▶ _What is needed_
If a line below contains the string "rightward", return that line.

(Saved entries)
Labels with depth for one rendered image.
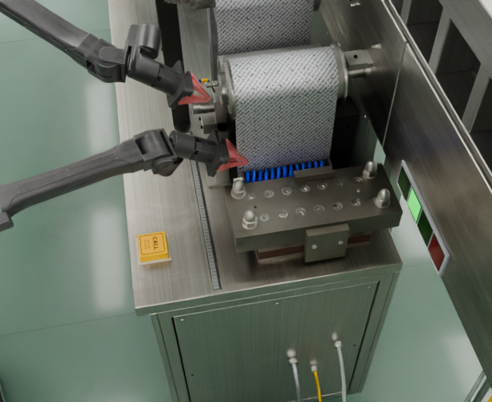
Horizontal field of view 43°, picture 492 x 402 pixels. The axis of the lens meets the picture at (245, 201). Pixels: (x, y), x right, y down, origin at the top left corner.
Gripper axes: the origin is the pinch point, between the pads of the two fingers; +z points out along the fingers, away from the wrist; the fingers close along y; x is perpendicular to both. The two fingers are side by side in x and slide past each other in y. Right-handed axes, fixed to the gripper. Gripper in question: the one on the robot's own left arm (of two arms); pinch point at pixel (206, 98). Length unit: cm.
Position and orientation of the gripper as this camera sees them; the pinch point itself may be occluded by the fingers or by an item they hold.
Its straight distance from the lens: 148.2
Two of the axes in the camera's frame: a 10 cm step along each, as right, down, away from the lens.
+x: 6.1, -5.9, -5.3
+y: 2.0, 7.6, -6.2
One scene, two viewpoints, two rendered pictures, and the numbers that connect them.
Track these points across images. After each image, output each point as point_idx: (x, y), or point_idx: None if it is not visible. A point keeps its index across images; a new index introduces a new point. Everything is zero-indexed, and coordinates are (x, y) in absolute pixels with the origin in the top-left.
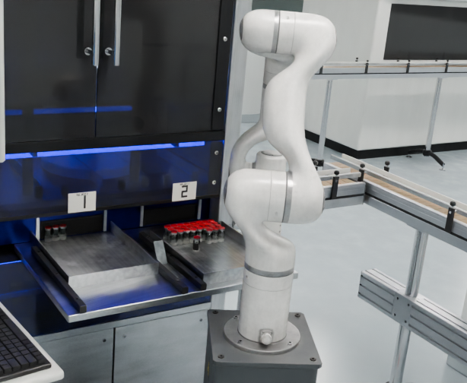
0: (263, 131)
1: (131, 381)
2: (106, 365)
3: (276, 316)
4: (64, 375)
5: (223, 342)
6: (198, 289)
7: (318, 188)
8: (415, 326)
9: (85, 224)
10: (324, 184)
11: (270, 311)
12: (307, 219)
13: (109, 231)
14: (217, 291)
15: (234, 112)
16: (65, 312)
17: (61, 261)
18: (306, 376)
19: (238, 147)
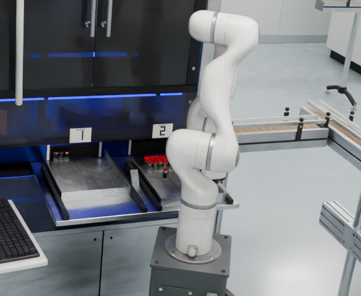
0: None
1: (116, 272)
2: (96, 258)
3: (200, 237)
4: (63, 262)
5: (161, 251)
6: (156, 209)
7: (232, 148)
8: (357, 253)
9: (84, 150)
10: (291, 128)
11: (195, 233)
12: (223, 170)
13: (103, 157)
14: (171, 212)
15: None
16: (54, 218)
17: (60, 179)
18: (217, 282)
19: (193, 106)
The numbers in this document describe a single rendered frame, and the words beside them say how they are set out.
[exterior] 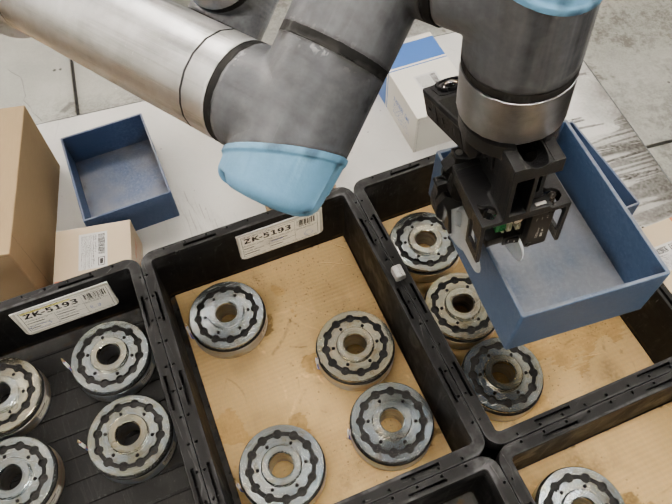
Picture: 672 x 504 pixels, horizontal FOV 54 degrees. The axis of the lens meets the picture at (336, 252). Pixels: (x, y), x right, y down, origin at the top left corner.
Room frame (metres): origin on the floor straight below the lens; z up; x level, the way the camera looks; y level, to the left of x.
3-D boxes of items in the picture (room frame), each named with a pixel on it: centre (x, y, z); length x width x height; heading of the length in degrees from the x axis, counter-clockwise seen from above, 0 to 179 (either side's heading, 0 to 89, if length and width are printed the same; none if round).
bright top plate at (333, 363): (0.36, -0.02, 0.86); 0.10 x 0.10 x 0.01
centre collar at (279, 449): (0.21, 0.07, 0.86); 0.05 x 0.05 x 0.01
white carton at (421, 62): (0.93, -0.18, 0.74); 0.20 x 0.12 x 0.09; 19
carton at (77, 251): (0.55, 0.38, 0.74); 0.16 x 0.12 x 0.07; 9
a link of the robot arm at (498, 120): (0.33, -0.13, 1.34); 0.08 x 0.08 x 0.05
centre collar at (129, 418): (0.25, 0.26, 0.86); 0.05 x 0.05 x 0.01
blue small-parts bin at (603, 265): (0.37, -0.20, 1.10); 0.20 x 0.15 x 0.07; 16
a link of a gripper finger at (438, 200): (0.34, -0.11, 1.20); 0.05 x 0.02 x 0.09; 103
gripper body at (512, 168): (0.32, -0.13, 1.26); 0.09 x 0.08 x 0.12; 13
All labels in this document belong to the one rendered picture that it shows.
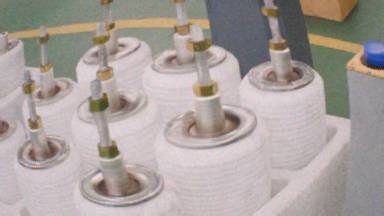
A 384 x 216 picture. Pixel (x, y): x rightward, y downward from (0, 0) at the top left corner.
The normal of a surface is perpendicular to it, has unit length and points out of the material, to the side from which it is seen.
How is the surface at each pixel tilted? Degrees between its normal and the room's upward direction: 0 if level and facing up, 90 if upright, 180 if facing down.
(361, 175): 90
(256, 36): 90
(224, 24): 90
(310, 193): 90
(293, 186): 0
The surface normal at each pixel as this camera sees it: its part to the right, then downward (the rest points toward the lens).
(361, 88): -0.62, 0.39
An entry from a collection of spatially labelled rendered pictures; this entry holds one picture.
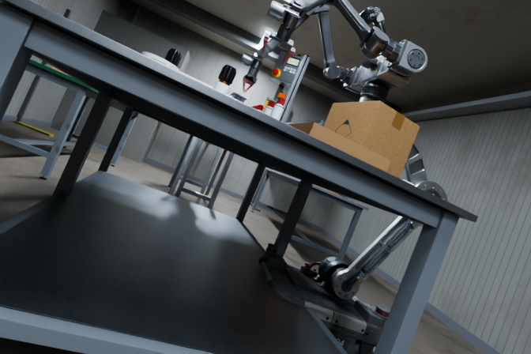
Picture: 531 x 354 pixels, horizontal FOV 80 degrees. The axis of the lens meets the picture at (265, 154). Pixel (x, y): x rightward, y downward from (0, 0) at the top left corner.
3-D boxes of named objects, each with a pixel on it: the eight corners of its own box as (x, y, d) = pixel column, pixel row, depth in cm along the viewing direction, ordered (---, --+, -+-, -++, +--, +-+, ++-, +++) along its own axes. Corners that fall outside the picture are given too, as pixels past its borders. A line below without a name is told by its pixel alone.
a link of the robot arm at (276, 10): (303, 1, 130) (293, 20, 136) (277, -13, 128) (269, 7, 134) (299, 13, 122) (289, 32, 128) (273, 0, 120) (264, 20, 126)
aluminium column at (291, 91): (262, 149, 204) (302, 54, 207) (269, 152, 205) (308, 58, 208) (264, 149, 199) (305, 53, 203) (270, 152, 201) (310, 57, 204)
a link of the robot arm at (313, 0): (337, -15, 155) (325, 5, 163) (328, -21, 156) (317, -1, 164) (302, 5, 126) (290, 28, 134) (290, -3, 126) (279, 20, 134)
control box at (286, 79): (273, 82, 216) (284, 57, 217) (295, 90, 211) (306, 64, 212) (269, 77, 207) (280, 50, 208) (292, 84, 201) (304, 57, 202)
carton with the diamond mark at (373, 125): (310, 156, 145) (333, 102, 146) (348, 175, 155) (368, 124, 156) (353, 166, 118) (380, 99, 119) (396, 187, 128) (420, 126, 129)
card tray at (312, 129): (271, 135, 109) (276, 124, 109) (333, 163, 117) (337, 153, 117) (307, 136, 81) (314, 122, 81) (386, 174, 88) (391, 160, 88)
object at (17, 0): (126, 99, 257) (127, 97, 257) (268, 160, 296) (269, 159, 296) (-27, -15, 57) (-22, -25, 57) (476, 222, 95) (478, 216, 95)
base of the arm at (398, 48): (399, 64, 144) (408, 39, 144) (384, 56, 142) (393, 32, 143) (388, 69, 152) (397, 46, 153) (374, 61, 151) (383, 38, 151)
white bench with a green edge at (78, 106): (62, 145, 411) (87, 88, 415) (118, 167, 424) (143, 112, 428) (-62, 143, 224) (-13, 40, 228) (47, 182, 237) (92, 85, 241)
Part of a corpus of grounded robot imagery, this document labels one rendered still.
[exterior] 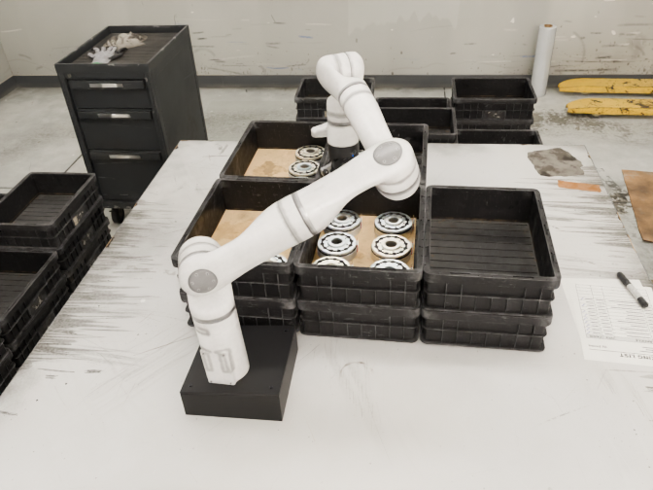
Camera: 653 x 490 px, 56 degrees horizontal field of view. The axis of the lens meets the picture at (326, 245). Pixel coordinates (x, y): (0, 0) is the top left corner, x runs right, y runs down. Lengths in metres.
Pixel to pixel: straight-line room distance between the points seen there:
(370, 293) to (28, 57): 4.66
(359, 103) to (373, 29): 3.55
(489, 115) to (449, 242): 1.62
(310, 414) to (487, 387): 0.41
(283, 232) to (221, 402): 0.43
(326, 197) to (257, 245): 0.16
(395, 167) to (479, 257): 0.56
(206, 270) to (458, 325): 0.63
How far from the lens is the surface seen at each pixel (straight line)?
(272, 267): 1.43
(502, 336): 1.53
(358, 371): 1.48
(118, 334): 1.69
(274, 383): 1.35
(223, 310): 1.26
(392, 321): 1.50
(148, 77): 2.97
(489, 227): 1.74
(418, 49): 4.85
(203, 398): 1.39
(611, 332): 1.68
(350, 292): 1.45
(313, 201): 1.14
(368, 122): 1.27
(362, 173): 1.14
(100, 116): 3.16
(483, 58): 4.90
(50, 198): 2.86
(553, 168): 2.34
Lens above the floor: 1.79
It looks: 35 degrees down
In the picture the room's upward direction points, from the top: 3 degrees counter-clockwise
--
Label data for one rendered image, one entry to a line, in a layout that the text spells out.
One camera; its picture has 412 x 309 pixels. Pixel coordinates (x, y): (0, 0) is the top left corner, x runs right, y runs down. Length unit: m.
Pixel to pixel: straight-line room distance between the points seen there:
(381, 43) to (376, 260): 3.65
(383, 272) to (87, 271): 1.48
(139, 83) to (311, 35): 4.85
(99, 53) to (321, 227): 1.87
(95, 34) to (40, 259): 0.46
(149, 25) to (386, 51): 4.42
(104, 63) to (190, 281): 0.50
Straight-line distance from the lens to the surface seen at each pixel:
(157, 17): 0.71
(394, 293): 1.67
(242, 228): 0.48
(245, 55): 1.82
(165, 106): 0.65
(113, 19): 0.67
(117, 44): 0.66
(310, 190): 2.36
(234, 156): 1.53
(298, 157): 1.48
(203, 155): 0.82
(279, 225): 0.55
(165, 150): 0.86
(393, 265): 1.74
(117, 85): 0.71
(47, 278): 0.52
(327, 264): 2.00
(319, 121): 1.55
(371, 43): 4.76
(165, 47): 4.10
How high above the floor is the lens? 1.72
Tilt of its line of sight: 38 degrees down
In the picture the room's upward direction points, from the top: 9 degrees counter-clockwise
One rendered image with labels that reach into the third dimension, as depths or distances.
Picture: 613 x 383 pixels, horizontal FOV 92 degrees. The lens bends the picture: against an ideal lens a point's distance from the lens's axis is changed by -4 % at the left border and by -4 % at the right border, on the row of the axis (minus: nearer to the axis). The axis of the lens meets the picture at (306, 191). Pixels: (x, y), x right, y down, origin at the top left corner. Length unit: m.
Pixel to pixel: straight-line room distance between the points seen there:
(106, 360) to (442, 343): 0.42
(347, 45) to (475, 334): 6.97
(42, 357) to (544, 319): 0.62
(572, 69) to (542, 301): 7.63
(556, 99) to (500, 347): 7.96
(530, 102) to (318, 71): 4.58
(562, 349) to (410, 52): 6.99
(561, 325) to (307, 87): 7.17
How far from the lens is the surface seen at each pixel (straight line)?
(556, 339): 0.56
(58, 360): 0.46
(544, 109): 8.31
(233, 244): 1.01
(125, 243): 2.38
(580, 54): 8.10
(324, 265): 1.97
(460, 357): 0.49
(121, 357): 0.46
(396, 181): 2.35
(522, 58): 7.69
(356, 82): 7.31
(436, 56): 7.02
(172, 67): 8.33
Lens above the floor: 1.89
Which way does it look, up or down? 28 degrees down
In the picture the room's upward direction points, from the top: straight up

▶ _Exercise solution_
A 384 x 216 picture. Pixel (x, y): x rightward, y downward from (0, 0) at the top left corner.
Picture: 531 x 354 pixels, horizontal FOV 80 degrees. The axis of the lens meets the picture at (265, 154). Pixel (x, y): x rightward, y downward from (0, 0) at the top left corner.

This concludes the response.